Workplace harassment is identified as any unwanted verbal, physical, or written action or conduct that shows hostility or aversion to a person based on race, gender, political views, religion, sexual orientation, age, or disability that causes a hostile working environment, interferes with the person's work, or affects his ability to garner opportunities within the workplace.
Political harassment in the workplace deals with the hostility or aversion to a person based on what his political views are. This can mean anything from being singled out for believing in a certain bill or candidate or by expressing favor for a particular party that the rest of the office may not share. This is not to say that holding different political viewpoints within an office environment will create a situation in which someone will be targeted.
A person will never know what kind of environment he will experience when hired by a company or business. Depending on the company or business itself and that of its office, there may be a very lax environment, where employees can openly discuss the politics of the day or the events within Washington; verbal discussions or even disagreements should not be taken as a prelude to a case of political harassment. Usually the topic of discussion will blow over, once both parties have either reached an impasse or an accord.

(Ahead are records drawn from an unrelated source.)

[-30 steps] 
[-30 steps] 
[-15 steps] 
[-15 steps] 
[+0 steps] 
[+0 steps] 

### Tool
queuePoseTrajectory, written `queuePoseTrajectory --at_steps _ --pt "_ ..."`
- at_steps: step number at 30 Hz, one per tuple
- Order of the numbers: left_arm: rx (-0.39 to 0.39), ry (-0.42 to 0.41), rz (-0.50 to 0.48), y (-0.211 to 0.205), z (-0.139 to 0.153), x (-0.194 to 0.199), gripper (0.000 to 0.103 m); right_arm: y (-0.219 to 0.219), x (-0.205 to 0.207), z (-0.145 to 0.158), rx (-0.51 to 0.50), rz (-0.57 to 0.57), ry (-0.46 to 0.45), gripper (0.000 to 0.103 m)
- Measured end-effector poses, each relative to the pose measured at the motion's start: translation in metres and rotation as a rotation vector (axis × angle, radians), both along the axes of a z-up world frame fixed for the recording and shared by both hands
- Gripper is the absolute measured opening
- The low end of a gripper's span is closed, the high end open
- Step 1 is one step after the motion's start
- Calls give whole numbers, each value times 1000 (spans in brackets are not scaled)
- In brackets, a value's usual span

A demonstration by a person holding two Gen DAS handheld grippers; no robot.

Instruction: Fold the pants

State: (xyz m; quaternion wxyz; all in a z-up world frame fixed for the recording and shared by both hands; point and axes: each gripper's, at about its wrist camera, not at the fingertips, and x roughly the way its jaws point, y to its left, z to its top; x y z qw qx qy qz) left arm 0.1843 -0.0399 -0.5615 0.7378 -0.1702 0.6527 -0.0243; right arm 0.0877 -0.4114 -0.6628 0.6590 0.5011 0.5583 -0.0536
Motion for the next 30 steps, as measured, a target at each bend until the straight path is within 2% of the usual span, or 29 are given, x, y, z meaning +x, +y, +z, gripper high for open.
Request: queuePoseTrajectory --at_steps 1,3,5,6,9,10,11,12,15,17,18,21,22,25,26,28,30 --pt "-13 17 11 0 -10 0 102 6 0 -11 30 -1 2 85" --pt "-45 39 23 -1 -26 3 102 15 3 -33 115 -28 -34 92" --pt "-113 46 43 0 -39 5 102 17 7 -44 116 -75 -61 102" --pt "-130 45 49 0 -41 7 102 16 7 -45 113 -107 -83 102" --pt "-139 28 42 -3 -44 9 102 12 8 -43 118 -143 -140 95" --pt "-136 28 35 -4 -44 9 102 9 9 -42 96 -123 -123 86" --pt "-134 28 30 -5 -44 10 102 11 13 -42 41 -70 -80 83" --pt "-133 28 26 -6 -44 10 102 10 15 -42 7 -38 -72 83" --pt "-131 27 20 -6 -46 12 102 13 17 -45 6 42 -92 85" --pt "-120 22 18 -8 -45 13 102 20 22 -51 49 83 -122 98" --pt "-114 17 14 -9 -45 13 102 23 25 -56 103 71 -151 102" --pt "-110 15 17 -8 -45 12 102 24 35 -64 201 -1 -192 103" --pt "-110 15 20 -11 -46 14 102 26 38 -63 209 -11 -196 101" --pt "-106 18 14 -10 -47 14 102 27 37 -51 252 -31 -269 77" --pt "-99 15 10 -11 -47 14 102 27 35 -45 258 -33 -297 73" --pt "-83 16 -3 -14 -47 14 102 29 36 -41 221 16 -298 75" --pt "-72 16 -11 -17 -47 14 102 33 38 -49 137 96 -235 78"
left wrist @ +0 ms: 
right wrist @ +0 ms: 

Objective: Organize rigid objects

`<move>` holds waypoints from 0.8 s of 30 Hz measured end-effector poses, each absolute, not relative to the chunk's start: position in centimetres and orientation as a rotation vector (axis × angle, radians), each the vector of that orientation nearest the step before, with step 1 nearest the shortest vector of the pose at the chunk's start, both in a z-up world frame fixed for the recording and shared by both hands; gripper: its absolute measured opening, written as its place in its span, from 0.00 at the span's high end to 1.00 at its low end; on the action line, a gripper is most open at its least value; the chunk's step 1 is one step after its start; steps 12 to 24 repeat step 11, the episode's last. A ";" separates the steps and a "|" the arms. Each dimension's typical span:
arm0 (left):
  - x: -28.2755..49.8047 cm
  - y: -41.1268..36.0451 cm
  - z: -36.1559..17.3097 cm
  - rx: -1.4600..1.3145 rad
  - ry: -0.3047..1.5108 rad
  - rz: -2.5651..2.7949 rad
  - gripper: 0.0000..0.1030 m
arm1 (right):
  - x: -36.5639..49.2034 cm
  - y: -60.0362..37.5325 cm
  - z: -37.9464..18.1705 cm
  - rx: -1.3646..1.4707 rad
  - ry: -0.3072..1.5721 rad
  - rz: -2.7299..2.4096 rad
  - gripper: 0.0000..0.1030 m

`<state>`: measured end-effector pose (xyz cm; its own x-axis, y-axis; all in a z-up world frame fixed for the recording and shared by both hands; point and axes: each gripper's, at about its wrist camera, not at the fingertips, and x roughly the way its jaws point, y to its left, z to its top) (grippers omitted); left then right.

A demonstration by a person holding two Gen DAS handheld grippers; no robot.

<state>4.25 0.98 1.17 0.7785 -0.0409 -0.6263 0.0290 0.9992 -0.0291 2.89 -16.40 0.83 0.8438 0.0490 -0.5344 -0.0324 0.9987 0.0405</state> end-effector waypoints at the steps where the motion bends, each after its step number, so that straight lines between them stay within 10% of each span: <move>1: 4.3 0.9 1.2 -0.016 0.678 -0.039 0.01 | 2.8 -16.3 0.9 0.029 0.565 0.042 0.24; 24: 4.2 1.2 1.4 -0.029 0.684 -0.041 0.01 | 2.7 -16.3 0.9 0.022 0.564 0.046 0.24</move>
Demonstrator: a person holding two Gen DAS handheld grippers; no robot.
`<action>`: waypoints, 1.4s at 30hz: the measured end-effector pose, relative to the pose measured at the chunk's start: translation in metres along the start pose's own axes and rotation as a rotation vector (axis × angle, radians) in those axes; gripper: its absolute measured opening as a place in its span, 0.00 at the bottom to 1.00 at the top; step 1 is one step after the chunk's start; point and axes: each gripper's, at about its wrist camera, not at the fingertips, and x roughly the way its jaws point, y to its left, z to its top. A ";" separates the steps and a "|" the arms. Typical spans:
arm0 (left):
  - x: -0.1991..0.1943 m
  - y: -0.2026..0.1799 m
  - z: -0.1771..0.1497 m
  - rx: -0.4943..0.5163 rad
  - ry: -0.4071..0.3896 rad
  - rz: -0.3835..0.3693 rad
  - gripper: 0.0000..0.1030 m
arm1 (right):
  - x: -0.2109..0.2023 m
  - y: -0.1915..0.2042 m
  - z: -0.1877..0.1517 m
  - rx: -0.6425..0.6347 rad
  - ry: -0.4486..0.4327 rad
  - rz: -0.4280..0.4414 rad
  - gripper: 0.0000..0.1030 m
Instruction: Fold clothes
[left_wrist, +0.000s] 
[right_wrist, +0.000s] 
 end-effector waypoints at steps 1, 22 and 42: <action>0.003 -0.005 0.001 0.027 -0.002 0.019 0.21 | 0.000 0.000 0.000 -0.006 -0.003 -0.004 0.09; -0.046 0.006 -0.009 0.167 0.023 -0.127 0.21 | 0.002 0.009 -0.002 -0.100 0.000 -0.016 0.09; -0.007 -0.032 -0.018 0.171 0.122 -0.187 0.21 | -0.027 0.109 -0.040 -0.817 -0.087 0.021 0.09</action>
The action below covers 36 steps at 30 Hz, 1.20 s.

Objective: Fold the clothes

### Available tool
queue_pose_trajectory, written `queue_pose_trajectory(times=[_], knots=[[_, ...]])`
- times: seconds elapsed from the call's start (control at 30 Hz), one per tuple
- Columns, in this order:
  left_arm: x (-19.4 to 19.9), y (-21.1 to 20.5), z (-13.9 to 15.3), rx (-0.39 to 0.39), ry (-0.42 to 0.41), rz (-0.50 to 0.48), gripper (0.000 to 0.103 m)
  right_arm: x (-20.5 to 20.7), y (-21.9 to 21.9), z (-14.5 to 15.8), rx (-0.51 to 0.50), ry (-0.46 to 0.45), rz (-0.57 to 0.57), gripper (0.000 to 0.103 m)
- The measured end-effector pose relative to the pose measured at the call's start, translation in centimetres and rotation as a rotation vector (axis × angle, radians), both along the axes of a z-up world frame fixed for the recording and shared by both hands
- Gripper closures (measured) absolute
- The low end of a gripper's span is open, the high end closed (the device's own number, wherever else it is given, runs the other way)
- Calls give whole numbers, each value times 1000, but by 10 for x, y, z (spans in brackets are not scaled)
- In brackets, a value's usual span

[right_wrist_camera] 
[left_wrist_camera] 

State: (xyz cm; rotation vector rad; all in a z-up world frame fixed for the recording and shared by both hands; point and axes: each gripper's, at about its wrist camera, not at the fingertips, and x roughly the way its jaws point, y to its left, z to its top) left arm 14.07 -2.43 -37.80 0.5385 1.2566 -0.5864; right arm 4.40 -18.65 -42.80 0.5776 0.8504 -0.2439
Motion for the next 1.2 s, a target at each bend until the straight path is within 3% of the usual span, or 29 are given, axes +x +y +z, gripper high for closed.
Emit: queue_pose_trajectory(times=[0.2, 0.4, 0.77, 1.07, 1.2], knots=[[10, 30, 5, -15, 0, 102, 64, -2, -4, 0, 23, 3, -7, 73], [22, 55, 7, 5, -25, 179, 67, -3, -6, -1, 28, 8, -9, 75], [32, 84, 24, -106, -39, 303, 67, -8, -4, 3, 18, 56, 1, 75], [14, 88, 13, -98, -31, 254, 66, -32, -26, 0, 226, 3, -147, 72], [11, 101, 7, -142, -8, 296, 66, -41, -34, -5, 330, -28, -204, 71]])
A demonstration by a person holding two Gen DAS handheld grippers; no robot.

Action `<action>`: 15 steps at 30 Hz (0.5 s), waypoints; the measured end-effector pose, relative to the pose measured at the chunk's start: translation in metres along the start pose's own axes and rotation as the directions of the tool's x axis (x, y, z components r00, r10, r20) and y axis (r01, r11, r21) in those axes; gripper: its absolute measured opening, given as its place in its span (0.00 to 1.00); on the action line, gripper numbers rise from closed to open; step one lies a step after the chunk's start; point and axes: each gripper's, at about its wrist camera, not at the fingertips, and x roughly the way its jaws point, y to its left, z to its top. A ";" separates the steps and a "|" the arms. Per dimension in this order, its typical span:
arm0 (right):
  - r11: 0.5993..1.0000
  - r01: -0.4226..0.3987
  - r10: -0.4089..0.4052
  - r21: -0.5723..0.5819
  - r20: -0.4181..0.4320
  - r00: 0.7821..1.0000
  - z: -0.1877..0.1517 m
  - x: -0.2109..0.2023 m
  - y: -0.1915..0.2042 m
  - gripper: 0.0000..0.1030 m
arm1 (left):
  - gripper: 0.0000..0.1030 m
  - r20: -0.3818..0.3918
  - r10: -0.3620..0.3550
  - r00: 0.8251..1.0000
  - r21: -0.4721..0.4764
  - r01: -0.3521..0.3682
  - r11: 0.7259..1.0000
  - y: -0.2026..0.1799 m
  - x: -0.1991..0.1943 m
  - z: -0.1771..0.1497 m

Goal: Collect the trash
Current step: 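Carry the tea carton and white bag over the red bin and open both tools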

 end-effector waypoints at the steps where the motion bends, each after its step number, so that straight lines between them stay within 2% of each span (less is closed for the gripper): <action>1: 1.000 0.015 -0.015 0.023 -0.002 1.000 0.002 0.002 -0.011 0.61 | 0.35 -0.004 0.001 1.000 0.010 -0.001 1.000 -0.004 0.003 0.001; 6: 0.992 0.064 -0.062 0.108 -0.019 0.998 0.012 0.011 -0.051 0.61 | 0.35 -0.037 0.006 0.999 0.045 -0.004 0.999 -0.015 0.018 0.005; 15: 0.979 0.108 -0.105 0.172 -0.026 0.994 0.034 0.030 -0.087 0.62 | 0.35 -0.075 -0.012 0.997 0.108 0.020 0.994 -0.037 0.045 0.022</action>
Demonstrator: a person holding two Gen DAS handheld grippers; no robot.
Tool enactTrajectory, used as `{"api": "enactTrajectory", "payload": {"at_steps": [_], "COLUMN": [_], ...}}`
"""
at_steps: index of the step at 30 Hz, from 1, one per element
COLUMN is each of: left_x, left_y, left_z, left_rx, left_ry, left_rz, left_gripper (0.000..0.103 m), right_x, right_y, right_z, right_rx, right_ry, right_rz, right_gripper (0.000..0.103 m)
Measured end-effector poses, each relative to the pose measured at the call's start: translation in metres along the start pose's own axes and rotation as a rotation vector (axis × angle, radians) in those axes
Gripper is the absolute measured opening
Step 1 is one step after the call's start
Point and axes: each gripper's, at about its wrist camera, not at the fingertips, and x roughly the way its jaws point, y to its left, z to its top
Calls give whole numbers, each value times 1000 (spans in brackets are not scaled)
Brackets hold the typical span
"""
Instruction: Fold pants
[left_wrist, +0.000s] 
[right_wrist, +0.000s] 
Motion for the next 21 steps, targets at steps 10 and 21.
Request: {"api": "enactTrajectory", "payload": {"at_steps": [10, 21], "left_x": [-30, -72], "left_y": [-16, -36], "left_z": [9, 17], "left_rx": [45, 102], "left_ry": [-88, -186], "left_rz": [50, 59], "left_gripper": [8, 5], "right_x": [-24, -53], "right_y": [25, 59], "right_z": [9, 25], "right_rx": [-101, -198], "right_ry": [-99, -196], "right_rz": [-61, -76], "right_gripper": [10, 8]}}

Examples of political harassment would be if an employee who has identified himself as, say, Republican is shunned by an office that is primarily Democrat. This would include remarks or comments against that person, written comments, or even threatening actions based on the fact that his views are different than those of his co-workers. Another example would be if employees are forced to give monetary wages or spare time to a candidate that their supervisor or manager likes, despite any evidence that the employees do not share the same viewpoint. This could mean that a supervisor or manager tells employees that certain people who go along may get raises or other opportunities that workers who do not comply will not receive.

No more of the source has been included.